Notes & Queries response - Could rocks be conscious? Why are some things conscious and some not?

image generated by Craiyon
“Go to the walk-in closet in Pat's bedroom,” instructed nurse Yettin. “On one of the box shelves, on the left, you will find the hard case that contains her mineral collection. Bring it back here.”

I was almost out of the room when I heard the motors in Pat Orris-Bird's all-terrain wheelchair whir into life. I glanced backwards. The chair was  lumbering hesitantly across the unruly brown shagpile towards me. Pat was strapped securely into the seat. Her lightly-bobbing head was slumped against one of the padded side rests. Her vacant eyes were emptier than the painted-on gaze of a shop-floor mannequin. Her dry mouth hung open, slightly more so on one side. Earlier in the day, a visiting beautician, named Ivy, had carefully painted the lips pink.

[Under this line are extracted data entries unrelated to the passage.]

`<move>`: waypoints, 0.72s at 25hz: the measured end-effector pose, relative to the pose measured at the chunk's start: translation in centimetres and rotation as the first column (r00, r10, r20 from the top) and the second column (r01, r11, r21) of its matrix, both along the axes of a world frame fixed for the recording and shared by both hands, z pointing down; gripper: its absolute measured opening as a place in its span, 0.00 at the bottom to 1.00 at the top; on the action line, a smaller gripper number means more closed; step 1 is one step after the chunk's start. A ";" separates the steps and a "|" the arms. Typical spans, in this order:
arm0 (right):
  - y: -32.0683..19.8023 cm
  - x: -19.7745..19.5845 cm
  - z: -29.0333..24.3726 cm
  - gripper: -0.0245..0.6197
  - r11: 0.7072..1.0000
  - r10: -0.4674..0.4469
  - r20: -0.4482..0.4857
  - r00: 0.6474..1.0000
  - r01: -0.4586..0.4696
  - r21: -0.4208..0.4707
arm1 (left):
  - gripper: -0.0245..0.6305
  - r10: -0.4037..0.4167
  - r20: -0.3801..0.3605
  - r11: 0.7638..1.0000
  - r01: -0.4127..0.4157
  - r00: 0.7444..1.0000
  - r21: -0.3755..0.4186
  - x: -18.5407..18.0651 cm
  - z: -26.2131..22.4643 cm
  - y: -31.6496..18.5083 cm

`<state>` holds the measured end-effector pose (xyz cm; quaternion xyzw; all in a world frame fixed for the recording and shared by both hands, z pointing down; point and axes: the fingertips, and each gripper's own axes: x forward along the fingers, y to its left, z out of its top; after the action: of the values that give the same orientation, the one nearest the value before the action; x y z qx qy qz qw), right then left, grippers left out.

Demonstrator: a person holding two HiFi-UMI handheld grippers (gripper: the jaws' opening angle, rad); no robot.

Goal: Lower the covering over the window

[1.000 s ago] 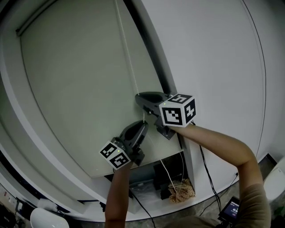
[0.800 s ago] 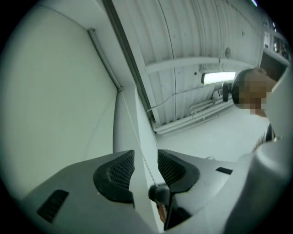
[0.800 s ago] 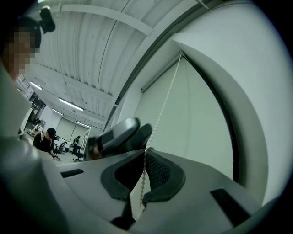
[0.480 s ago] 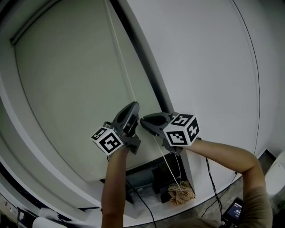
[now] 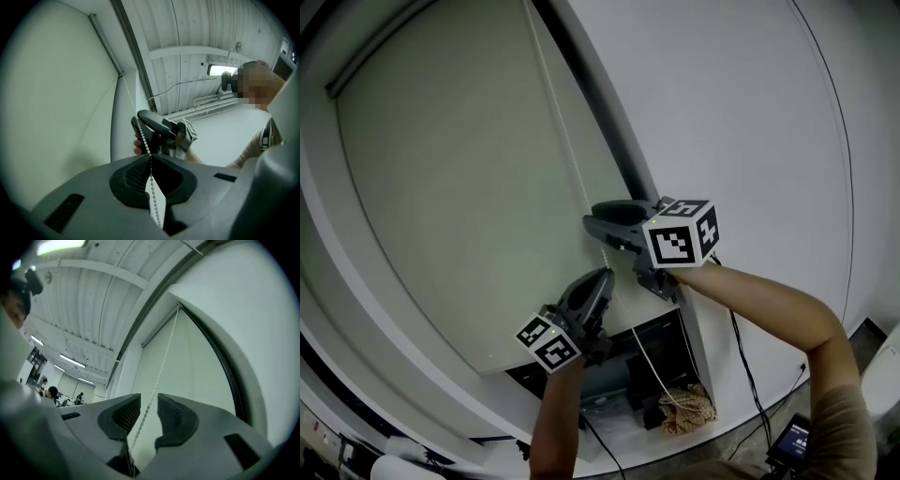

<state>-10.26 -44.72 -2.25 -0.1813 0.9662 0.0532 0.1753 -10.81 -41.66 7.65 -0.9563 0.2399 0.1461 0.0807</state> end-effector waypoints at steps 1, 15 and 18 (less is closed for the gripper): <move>-0.2 -0.5 0.1 0.18 0.999 -0.028 -0.006 1.000 0.028 -0.030 | 0.07 0.000 0.006 1.000 0.000 1.000 -0.006 0.3 0.7 0.2; 0.8 -2.7 7.3 0.06 1.000 -0.026 -0.155 0.988 0.028 0.007 | 0.28 -0.029 -0.006 0.996 0.029 1.000 0.089 0.1 -10.0 -3.9; 0.1 -2.9 7.5 0.06 0.999 -0.022 -0.183 0.983 0.026 0.021 | 0.08 -0.006 -0.006 0.999 0.006 1.000 0.038 0.7 -9.3 -4.7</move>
<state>-13.15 -44.64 5.25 -0.1620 0.9797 0.0787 0.0885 -10.12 -46.41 -1.64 -0.9534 0.2403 0.1533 0.0988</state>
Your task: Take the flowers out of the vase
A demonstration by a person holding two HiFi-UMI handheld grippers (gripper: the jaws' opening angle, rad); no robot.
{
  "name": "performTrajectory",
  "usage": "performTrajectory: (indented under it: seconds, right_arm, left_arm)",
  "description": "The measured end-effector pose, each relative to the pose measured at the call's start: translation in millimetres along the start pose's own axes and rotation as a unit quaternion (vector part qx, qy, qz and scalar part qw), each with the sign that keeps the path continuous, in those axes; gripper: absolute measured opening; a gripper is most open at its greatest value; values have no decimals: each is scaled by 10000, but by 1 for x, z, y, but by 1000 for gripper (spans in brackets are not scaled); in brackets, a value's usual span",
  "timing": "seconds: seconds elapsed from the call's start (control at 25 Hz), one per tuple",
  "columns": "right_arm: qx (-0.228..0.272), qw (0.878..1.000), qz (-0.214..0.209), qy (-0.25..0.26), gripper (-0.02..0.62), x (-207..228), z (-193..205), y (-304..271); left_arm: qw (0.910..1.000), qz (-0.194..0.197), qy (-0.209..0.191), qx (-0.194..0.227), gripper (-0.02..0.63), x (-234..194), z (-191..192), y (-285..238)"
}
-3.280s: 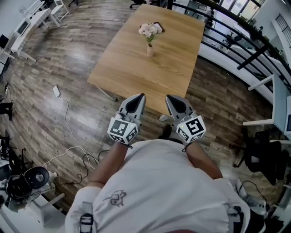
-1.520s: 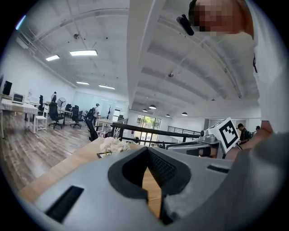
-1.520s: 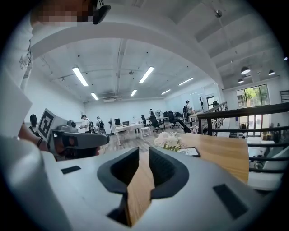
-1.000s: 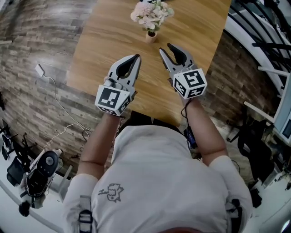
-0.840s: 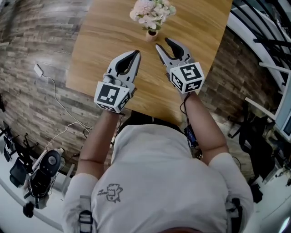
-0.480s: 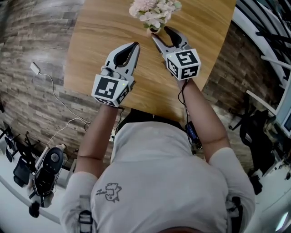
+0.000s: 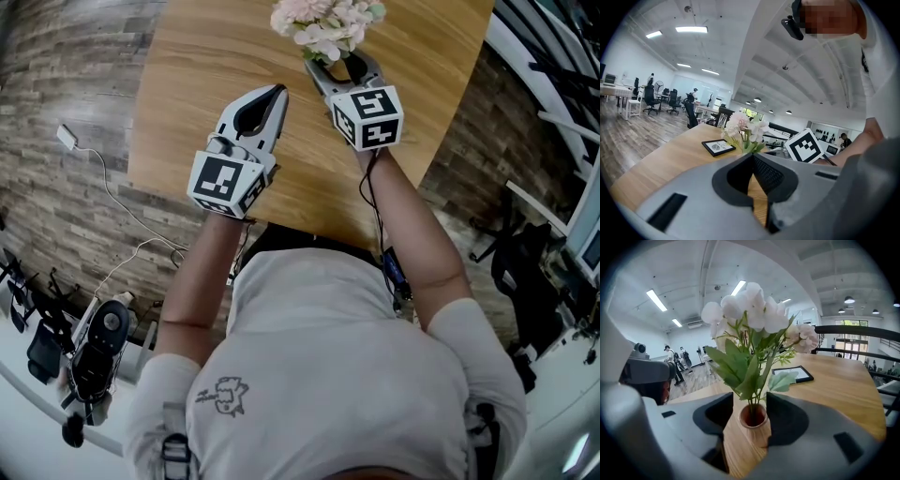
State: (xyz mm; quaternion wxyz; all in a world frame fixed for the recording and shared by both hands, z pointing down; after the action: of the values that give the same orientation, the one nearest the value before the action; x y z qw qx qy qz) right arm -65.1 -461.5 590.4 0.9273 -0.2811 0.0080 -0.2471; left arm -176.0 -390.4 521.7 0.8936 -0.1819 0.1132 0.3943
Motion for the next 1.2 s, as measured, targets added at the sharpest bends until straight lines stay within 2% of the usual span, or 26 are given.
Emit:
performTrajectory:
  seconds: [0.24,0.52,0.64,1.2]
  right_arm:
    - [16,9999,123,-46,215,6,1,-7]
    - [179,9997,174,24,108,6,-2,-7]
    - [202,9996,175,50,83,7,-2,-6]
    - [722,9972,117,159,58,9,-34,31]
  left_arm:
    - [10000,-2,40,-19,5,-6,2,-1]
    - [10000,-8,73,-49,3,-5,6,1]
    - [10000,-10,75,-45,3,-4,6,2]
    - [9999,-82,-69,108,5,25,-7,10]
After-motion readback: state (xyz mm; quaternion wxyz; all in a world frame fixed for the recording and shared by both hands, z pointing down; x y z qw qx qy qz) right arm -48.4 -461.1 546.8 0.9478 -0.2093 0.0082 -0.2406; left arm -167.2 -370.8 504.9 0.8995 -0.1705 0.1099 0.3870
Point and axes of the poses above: the fingertips, and each gripper's own axes: y backward along the fingers, x to its right, z out of its underside, the point moved 4 cm from there along y, backward along the fingers, and after that the axes turned 6 degrees about z, right-handed, at the moved point
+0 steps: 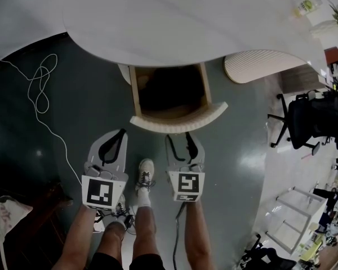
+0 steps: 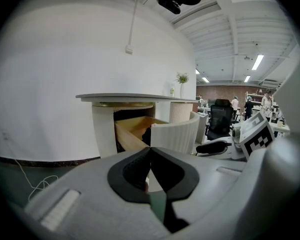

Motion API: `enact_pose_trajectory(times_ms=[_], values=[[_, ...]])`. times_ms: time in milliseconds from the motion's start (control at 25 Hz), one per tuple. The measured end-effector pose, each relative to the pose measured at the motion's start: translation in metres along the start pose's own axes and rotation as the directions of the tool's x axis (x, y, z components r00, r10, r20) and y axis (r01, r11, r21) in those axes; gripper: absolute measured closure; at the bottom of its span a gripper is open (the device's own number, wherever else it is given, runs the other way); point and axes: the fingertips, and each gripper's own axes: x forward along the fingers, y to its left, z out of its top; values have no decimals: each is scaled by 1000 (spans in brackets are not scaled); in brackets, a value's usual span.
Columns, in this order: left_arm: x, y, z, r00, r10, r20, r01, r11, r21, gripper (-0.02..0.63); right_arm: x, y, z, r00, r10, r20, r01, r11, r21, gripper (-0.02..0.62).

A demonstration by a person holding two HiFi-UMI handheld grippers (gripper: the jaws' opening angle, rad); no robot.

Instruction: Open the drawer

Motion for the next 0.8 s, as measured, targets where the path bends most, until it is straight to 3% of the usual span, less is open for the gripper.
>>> enact_pose_trajectory(times_ms=[360,800], values=[[-16,1,35,999,-17,36,16,999,30,597,-24,-5,28,1000,-30,6,30,1000,0,356],[-66,-2,103,994,-21,109,17,999,42,597,-82,5,103,996,-62,68,60,998,32,356]])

Her left hand was draped over a small joystick at the end of the armrest. Her fingers twitched with currents of muscle memory as if they were in the process of being possessed. Alerted by the sound of the chair, nurse Yettin raised her head from some paperwork on a clipboard. Very gently, she lifted the old woman's fragile hand from the control.

“Sam's just going to get your rocks, Pat. We going to stay here and wait for him.”

It took me five minutes to walk to the other side of the house where Pat's sprawling bedroom (itself a sequence of interconnected rooms) was inconveniently located. The case was where nurse Yettin had said that it would be, skulking in its own cubby hole in amongst the hat boxes. It was made from smooth blue plastic and resembled a large picnic cooler.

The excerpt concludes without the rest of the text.